For years, automakers have told a specific story about how self-driving cars would arrive in the world. They would be shared and electric, fleets of ride-hail vehicles shuttling passengers like fancy taxis. General Motors and Lyft signed an agreement to pull it off back in 2016; Ford promised its robotaxis would debut by last year; Daimler said it would work with Uber to deploy fleets of Mercedes-Benzes. The logic was financial: Autonomous vehicle technology would be so expensive to develop that carmakers wouldn’t be able to offer it to most drivers at prices they could afford.
This vision carried profound implications: If city dwellers could depend on fleets of shared robotaxis for long trips, they could abandon the personal car altogether. Then the vestiges of car culture—the gas stations, the parking lots, the garages, the street parking—might disappear too. Who knew what sorts of parks, homes, and bike lanes might spring up in their wake?

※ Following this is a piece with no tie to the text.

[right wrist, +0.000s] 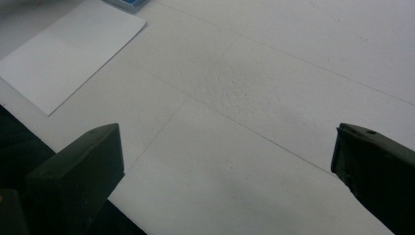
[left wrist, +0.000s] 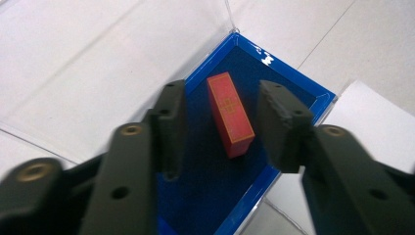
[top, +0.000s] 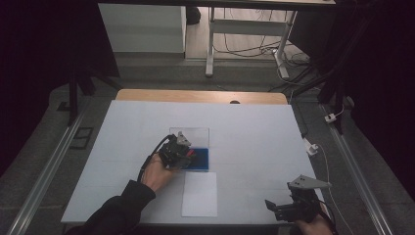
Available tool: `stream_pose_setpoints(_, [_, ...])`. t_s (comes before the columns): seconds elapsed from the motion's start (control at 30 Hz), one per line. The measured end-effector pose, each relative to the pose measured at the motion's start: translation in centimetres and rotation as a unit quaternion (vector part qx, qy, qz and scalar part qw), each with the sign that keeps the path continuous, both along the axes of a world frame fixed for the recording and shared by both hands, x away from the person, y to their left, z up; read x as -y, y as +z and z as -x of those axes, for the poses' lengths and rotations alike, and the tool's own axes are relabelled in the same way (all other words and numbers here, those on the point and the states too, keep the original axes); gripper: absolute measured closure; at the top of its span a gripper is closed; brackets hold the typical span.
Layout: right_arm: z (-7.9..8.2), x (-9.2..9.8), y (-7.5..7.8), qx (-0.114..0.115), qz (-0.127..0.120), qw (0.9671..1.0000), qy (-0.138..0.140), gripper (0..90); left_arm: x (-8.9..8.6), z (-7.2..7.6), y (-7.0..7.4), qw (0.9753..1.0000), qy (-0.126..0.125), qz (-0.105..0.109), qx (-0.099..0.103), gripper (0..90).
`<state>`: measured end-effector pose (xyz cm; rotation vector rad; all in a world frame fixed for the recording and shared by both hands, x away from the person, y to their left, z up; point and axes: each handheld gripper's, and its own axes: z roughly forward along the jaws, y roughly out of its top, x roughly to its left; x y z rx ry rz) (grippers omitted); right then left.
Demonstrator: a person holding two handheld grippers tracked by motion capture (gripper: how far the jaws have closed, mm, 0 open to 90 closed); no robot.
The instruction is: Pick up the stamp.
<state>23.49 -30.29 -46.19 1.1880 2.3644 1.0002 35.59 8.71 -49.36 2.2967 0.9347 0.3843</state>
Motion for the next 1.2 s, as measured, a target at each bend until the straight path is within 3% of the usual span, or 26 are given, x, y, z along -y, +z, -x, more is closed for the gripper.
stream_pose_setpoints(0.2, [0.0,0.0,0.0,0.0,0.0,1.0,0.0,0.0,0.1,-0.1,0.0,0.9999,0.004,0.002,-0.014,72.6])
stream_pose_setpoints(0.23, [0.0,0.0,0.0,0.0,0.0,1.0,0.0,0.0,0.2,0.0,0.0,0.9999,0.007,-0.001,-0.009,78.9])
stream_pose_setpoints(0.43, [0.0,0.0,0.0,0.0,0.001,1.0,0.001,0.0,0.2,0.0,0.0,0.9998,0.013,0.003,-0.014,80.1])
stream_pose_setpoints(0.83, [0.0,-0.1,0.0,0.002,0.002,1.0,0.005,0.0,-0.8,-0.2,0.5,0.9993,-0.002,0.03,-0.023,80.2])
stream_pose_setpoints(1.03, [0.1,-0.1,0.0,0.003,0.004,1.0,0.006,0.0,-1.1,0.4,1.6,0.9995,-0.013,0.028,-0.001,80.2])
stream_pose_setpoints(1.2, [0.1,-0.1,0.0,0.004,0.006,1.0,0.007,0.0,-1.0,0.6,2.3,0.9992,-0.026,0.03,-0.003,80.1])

Now, almost a decade into the self-driving experiment, the future looks more complicated. Progress on AVs has slowed, as both automakers and tech companies have missed self-imposed deadlines for autonomy. That has the companies looking for other ways to make money off self-driving tech. Meanwhile, cameras and sensors like lidar have gotten cheaper. The result: Some players are shifting, subtly, to a new business strategy—selling automated features directly to consumers.
At a (virtual) Wednesday keynote address at the Consumer Electronics Show, General Motors CEO Mary Barra said the carmaker would “aim to deliver our first personal autonomous vehicles as soon as the middle of this decade.” The announcement lacked specific details, but Barra stressed that this personal robocar project is separate from the shared fleet of robo-taxis being developed by GM’s Cruise subsidiary. Cruise has said it plans to launch a commercial service in San Francisco this year. “In pursuing multiple paths simultaneously, GM and Cruise are gathering significant technological expertise and experience,” Barra said.
Again, the logic is financial, but the reasoning has changed. “The easiest way to actually make money from autonomy is to offer it as a feature for the consumer market,” says Mike Ramsey, an automotive analyst with Gartner. As with many automotive tech developments, he points out, Tesla CEO Elon Musk has led the way; the carmaker now charges $10,000 for its Autopilot driver-assistance feature, and it plans to raise the price to $12,000 later this month. The Tesla technology cannot drive a car by itself, but Musk has repeatedly promised that Teslas equipped with the add-on will one day be able to do so. By contrast, making money on robocabs “is definitely a job for patient automakers or tech companies,” says Ramsey—“one filled with a lot of operational challenges and costs.” To wit, Musk promised in 2019 to have 1 million robotaxis on the road by the end of 2020.
GM is not the only automaker thinking differently about autonomy. Also on Wednesday, Intel-owned autonomous vehicle developer Mobileye said it would work with the Chinese carmaker Geely to sell an electric vehicle with advanced automated features by 2024. And Volvo this week said it will sell an advanced automated feature called Ride Pilot as a subscription-based add-on to a new electric SUV that will debut later this year. Ride Pilot is enabled by cheaper and lighter lidar from the company Luminar.